WORK INSTRUCTIONS: Set down a true copy of the data, with all pictures left out.

SOURCE MATERIAL:
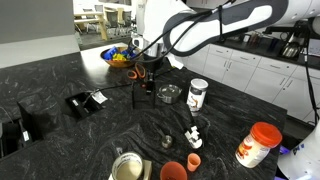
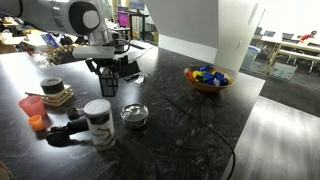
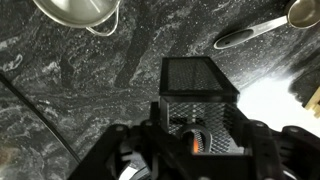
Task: Move the pen holder to the right
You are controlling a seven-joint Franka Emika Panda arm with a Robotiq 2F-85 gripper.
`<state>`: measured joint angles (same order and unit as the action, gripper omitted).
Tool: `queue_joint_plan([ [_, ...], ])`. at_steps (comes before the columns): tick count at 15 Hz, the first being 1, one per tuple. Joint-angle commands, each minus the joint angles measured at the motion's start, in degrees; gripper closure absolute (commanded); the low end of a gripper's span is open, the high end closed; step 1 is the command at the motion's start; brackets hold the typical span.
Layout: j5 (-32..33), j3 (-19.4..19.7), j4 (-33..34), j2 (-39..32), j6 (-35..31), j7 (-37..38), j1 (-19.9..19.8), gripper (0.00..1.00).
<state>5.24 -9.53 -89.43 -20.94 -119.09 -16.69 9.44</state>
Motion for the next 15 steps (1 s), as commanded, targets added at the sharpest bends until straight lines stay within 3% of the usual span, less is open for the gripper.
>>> queue_joint_plan([
  [1,1.3,1.5,-6.0,4.2,-2.0,10.0,0.9,0.60],
  [7,7.4,2.9,-13.9,8.3,-2.9,25.6,2.0,0.60],
  [15,9.9,2.8,-19.0,8.6,-8.1,30.4,1.9,0.60],
])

WRITTEN RESPONSE:
Task: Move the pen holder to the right
You are controlling a seven-joint Franka Emika Panda arm with a Robotiq 2F-85 gripper.
`<state>`: measured joint angles (same order and unit as the action, gripper omitted).
Tool: `queue_joint_plan([ [_, ...], ])`. at_steps (comes before the columns): tick count at 15 Hz, the first being 1, one per tuple. Joint-angle commands, each minus the joint angles measured at the motion's start, in degrees; gripper closure absolute (commanded); the low end of a gripper's span is open, the high end closed; step 1 is the command at the motion's start; brackets hold the typical span.
Layout: j5 (-32..33), j3 (-19.4..19.7), j4 (-33..34), j2 (-39..32), j6 (-35..31), j7 (-37..38), j1 (-19.9..19.8), gripper (0.00..1.00).
<state>5.24 -9.53 -89.43 -20.94 -119.09 -16.69 9.44</state>
Motion for the next 15 steps (1 s), as commanded, targets added at the sharpest bends until straight lines stay within 3% of the usual span, less is open for the gripper.
>>> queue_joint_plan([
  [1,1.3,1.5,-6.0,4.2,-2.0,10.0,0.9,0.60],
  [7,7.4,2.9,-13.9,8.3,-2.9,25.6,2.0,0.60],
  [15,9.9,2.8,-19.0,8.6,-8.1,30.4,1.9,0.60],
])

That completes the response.